Reid Millsap said...

Dear Bill:
I see your point clearly about my wanting to link a single webpage about food blogs to your blogroll. I apologize for that. I do have a blog at bestmiamiguide.com/blog and I do write a lot about food and restaurants but it has other content as well. I stand chastened, and thank you for pointing that out. I do like your blog a lot and I also share your love of science. Please don't hold my lust for links against me. It comes and goes and it's under control now.Have a great year. Reid

billjac said...

Reid,

I'll take a look and see if it fits in. I'm mostly linking to cooking blogs, specifically CSA members, so if you don't have cooking content, I might not have a place for it.

Miami Reid said...

Bill, No problem at all. I did mention that my blog deals with a lot of other subjects other than food and cooking.Therefore, I understand and am not asking for any links. I get it. I Like CSA stuff too. I did a YouTube video of the Beeheaven Farm Day, which is rather short, under "miamireid' videos. Take care, Reid

Karen said...

Well, after all of that! (all my lurking time I thought Kat must be your cousin or something) ....
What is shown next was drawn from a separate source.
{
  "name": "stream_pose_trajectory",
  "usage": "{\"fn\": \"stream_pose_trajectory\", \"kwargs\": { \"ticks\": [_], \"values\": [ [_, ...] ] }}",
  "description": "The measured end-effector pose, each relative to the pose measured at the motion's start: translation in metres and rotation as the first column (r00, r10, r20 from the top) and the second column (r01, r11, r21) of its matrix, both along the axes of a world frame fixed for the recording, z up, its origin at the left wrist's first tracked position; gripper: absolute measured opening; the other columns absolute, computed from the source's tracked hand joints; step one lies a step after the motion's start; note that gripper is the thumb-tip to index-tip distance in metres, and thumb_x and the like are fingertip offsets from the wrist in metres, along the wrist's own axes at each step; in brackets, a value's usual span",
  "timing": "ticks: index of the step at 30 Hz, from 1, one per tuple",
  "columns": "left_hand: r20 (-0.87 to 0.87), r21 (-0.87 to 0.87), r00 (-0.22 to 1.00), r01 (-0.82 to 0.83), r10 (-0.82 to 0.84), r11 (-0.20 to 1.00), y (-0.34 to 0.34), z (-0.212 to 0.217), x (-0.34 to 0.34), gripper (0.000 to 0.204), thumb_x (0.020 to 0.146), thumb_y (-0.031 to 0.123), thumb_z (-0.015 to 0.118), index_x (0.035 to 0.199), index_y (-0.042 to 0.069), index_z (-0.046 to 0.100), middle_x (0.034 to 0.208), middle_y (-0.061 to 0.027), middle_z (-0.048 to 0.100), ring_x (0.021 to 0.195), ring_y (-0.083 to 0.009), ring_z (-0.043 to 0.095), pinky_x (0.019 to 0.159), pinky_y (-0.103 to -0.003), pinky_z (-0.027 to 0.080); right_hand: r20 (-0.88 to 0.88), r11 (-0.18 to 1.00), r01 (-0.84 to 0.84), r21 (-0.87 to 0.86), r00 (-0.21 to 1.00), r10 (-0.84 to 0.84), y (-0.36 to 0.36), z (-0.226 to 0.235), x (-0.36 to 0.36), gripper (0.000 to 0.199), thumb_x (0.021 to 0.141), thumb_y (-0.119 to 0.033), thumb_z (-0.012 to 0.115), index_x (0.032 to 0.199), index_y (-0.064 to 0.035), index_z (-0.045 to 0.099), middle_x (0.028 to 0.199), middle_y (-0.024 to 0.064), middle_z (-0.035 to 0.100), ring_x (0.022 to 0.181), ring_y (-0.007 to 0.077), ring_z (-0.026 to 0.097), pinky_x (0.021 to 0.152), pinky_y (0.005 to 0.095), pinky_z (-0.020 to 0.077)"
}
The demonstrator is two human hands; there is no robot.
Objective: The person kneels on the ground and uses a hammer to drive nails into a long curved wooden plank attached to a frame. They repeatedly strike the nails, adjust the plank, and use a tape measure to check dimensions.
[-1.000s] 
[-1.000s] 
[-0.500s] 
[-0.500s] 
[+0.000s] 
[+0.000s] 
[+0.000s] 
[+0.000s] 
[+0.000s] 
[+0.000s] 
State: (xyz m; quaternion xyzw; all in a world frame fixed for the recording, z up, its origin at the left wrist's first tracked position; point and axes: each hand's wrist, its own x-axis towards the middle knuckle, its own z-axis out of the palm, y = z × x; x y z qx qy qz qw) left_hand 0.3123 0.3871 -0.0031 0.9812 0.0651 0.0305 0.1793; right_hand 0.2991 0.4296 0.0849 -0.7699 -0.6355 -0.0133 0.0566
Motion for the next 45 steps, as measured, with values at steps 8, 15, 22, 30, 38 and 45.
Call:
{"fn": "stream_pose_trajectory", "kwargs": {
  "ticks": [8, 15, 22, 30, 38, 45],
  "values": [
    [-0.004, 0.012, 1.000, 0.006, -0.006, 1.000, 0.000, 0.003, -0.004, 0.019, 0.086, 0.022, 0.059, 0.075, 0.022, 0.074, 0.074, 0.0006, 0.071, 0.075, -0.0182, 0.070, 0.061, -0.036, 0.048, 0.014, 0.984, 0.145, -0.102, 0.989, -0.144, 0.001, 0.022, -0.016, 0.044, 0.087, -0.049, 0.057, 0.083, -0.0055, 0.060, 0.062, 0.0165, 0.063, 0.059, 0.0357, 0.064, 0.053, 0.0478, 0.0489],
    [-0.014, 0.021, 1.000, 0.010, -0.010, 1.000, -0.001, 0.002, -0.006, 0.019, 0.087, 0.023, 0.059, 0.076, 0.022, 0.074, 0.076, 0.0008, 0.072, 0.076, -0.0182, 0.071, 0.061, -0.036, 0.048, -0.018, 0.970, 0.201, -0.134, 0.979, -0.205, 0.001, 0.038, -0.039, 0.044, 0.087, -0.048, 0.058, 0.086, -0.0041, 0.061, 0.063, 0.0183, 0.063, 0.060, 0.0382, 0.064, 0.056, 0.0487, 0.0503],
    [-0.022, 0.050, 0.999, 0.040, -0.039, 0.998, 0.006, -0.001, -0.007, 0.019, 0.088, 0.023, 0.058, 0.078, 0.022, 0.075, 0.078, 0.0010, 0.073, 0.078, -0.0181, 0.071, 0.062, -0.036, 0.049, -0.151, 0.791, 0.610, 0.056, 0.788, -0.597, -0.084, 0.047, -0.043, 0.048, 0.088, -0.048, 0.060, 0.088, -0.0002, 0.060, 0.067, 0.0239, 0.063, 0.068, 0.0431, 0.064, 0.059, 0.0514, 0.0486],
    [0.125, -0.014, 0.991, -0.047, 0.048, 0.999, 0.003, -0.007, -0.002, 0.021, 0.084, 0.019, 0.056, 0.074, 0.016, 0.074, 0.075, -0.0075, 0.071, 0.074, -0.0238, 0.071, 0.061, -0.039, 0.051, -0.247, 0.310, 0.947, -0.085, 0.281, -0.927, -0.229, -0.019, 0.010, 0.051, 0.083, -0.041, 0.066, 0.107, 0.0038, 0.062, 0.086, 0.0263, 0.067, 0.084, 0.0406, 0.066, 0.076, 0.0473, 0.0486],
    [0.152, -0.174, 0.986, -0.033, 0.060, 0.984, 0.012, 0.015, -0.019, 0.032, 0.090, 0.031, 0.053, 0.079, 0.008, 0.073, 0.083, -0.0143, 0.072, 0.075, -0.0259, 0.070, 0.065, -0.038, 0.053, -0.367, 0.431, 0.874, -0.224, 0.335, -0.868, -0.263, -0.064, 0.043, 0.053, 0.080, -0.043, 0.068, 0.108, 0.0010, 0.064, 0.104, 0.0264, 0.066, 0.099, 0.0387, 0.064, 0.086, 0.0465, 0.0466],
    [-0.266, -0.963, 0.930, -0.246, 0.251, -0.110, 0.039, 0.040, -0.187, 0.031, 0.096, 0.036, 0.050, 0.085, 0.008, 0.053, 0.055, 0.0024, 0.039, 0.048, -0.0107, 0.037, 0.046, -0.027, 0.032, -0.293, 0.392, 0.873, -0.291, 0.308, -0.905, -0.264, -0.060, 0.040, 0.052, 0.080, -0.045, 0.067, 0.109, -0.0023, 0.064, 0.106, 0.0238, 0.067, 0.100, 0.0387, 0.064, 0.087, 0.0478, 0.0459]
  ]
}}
Did you pre-marinate the kale in the lemon juice at all? Last year I found that kale wilted nicely, pretty quickly, about 15-20 minutes, and then the chewiness was gone. The kale didn't melt into goo like spinach, and still tasted very kale-y, and leftovers still kept well in the fridge. Since my cooktop if broken this is a timely reminder - thanks! Oh, one other thought - this is a good way to use those very sour "clementines" (or calomondins if you've got them) instead of lemon juice - adds a nice flavor element and goes especially well with ricotta salata.

billjac said...

I didn't have to marinate the kale; Russian Red is exceptionally tender (as kale goes) so it's well suited to raw applications without preparation. I didn't notice it getting any more tender after I left it dressed in the citrus-dressing overnight so there's probably not enough acid there to make a difference anyway.

Kat's no relation. I stumbled across her blog when I noticed a bunch of hits on my hon tsai tai posts from Minneapolis one week and tracked them back to the CSA that had included it and her blog discussing it. I posted a comment and ended up a stop on her daily blog networking tour. She's got a lot of good recipes to steal too if you can remember to use them six months later when we get the same vegetables.